Work item: Count the lines below that contain the word "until". Give only the number.

Stored entries:
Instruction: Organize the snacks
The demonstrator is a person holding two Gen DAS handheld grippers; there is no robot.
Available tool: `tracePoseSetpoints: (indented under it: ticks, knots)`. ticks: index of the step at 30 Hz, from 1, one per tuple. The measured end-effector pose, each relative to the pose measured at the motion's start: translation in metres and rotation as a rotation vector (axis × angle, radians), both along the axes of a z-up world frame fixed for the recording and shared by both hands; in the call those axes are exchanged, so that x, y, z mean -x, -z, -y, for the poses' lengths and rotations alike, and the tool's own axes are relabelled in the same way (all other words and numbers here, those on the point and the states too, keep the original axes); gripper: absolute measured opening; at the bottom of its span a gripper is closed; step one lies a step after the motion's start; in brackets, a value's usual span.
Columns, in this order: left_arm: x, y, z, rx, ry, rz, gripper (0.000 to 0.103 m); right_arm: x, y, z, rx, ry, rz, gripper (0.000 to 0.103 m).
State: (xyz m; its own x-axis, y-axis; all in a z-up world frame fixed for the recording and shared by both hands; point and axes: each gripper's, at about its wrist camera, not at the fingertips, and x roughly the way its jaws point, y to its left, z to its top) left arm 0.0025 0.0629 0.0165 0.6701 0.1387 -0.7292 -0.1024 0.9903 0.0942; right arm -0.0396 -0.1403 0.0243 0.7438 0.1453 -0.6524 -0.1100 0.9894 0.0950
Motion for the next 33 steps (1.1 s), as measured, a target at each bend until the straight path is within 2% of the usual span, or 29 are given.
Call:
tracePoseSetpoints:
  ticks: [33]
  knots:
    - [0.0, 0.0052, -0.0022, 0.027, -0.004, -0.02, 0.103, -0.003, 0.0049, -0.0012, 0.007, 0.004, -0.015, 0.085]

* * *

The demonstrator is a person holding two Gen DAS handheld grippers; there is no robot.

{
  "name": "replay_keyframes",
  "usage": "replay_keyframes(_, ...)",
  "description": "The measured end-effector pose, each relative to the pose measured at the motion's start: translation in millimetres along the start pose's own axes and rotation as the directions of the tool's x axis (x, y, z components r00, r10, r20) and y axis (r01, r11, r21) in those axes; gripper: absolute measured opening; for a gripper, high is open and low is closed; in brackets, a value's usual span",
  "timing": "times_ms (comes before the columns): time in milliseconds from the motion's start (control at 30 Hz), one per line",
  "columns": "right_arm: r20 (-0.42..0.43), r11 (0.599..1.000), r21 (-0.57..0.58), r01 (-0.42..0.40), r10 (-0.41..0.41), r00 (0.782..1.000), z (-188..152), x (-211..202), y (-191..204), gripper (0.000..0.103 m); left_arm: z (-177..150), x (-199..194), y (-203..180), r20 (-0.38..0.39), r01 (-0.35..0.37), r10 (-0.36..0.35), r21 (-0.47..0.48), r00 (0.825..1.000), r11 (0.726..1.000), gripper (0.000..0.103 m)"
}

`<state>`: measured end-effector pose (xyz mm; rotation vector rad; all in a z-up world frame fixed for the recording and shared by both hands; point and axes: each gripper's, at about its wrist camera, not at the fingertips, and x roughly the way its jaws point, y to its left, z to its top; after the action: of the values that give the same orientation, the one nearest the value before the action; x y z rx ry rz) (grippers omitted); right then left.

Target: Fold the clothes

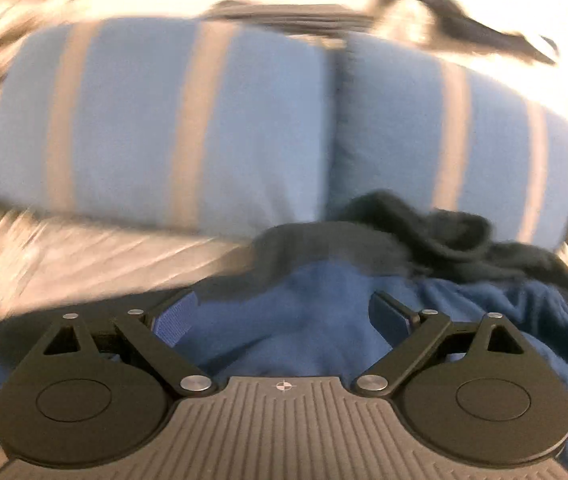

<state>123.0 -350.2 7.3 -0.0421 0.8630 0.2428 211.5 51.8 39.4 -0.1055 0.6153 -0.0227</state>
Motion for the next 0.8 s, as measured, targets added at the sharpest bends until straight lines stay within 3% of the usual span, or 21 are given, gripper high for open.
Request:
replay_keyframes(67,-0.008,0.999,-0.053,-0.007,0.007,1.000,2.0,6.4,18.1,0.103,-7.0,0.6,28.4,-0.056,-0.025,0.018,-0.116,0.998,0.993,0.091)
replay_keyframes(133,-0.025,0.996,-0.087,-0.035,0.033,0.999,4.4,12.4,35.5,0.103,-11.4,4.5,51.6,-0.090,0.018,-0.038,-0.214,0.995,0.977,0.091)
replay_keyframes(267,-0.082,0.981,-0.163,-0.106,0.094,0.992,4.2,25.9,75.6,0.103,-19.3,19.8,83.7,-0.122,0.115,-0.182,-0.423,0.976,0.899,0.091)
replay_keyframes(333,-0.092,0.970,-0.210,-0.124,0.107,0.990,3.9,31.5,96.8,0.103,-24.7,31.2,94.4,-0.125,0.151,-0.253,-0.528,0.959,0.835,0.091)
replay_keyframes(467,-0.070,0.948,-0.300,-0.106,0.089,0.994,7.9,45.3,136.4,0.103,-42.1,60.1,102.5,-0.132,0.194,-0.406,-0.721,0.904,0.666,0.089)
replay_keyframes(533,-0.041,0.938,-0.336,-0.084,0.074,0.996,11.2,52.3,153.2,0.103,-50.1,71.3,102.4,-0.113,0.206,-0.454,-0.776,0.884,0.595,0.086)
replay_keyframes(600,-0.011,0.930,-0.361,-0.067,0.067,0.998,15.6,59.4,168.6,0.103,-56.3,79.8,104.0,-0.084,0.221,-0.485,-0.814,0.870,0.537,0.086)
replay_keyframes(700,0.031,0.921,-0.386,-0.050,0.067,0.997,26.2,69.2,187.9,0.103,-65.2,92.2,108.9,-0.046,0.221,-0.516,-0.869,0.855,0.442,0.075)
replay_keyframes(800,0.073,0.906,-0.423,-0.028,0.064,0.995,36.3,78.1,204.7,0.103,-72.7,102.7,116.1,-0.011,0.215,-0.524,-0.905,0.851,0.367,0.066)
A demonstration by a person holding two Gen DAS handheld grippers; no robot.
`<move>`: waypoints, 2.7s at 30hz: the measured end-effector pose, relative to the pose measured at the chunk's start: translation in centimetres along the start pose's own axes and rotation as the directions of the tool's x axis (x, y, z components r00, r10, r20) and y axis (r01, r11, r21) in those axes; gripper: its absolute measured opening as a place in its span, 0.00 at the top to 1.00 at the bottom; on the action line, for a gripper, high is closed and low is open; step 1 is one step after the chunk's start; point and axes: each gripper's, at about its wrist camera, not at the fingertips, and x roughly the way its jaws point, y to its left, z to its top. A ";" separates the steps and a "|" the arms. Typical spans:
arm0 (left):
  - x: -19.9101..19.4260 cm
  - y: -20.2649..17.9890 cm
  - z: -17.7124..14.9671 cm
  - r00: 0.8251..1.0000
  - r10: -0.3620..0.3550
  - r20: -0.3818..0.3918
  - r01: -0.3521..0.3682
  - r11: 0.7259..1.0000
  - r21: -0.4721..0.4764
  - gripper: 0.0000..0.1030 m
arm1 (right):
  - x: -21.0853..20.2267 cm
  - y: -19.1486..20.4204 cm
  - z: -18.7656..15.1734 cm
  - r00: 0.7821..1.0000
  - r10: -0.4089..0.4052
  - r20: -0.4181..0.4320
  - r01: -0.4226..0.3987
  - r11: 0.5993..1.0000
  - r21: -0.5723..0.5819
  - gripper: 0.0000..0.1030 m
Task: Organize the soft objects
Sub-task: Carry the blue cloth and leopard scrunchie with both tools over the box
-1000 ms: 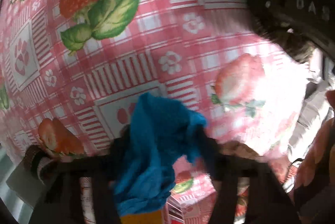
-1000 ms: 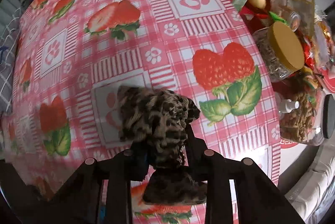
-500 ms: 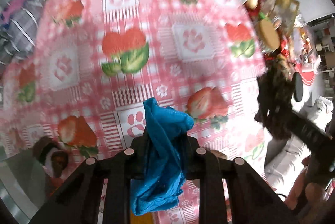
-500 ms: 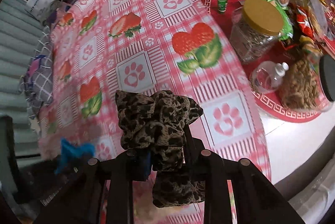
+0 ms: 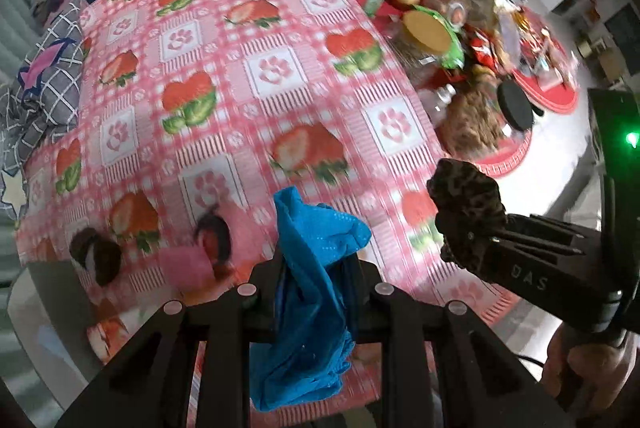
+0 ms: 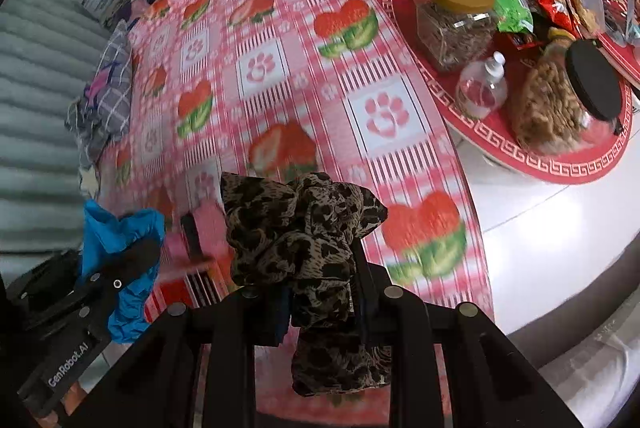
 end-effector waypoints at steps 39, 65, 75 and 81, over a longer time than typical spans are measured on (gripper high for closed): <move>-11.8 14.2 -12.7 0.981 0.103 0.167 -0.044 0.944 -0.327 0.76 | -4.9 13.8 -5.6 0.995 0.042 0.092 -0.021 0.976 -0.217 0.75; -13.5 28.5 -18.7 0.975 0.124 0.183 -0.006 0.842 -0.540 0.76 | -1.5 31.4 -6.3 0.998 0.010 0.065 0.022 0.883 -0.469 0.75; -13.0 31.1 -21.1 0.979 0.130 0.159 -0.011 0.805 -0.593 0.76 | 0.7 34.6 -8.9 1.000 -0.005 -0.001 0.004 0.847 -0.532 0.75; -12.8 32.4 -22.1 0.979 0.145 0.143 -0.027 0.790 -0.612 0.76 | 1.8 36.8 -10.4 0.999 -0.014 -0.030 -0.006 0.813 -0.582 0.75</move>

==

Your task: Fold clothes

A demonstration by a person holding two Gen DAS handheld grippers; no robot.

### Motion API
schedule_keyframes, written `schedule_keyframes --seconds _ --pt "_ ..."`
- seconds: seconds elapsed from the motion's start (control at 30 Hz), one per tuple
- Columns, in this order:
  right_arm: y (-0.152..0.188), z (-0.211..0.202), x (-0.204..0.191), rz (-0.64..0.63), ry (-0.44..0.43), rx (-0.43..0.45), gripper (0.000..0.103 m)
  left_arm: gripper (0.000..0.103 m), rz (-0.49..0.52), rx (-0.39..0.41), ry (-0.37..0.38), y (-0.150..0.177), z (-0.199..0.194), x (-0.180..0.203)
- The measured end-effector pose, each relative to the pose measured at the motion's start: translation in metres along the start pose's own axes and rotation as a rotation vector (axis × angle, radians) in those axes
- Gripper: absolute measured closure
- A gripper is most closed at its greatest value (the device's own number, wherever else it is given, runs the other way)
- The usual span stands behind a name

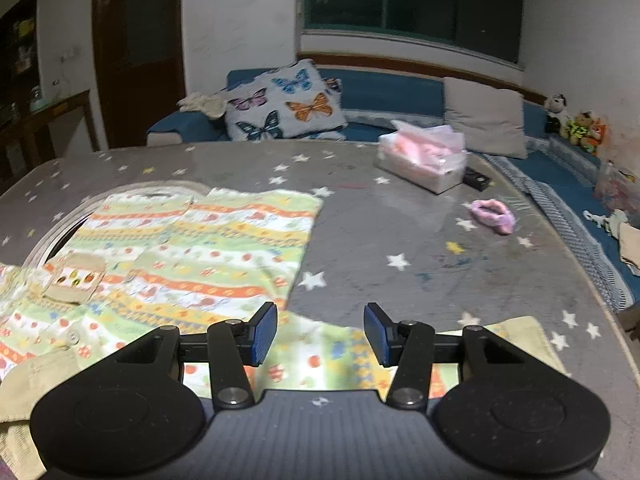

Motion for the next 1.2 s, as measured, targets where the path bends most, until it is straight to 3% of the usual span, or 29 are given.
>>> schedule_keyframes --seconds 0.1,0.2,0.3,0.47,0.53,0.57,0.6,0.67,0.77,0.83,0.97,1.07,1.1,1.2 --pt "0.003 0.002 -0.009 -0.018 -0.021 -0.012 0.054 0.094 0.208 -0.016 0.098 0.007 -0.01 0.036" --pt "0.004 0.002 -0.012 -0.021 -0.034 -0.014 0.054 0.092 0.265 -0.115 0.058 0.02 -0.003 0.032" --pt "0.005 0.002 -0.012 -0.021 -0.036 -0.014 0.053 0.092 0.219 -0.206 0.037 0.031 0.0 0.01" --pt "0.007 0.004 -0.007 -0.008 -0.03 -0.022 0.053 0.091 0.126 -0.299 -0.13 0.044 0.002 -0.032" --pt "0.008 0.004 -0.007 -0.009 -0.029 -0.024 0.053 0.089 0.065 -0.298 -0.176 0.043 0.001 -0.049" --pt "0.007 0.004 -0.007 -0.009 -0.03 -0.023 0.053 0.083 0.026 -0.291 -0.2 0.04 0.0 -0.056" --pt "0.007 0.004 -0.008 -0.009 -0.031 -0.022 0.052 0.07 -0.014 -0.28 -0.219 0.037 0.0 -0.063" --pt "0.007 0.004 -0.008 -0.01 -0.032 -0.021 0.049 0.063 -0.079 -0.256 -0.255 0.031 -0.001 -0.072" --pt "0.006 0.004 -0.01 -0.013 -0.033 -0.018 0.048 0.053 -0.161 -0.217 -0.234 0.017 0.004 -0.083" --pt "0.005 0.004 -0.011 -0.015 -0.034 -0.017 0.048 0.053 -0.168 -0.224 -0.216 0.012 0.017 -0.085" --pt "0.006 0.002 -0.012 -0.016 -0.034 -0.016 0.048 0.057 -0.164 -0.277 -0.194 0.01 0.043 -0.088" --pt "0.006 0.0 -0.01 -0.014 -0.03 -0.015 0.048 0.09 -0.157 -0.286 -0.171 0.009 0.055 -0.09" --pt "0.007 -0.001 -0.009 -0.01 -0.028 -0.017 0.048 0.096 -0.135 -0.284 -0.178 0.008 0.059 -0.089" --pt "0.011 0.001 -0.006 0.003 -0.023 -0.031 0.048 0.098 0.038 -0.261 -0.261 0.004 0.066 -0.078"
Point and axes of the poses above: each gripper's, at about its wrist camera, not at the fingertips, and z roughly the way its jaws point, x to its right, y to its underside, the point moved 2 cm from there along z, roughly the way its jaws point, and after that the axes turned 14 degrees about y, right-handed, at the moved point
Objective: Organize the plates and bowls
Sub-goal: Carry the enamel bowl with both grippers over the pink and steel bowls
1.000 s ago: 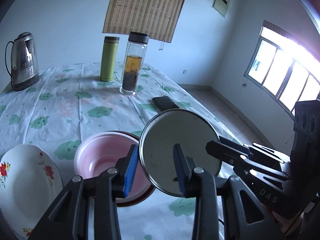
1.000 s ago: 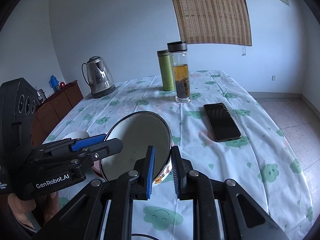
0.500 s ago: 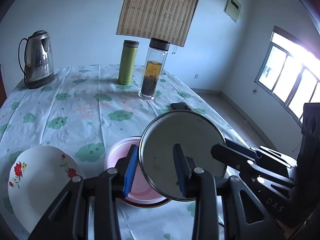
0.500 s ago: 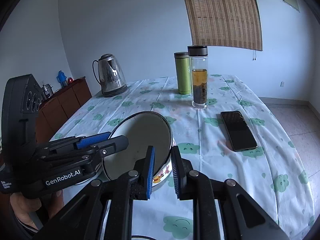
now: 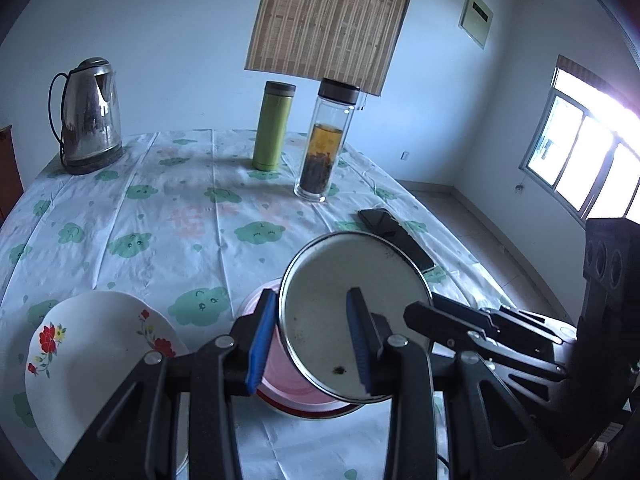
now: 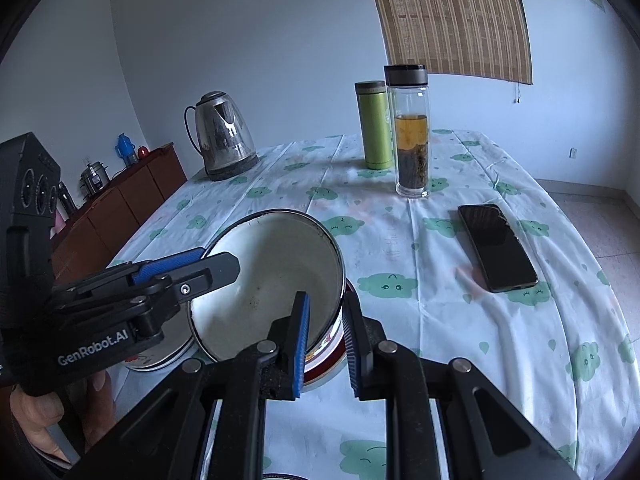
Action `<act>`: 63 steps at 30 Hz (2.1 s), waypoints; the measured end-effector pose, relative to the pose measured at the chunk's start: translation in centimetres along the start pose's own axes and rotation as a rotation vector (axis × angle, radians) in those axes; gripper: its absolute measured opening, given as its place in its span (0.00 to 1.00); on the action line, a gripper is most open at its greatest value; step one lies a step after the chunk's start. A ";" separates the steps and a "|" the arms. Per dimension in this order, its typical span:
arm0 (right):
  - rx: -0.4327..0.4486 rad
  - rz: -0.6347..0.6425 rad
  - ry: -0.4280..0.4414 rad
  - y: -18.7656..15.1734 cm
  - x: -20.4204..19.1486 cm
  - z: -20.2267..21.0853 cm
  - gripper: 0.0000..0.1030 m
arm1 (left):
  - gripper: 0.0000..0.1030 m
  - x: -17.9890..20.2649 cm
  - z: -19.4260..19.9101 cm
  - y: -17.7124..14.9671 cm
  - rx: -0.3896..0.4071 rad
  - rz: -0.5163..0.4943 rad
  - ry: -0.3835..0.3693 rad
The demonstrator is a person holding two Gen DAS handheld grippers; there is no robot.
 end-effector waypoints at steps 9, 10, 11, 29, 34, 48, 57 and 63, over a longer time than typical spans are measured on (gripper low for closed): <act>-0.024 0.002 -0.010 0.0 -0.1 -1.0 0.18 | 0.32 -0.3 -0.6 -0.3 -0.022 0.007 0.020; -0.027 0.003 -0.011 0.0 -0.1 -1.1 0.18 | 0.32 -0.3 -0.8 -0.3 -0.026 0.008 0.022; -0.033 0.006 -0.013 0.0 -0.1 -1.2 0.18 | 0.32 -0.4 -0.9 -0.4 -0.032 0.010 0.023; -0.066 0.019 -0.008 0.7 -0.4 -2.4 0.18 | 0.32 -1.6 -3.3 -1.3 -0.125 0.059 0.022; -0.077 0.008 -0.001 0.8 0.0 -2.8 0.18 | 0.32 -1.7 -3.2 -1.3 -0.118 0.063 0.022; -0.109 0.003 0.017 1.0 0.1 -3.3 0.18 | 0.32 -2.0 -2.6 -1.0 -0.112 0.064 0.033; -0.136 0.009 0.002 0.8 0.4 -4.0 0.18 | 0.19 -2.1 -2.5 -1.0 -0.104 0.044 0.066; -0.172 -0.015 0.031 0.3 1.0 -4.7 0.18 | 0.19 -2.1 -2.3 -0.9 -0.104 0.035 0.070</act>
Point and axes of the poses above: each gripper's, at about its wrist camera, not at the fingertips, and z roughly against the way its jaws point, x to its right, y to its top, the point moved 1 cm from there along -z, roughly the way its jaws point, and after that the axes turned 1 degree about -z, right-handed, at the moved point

Solution: 3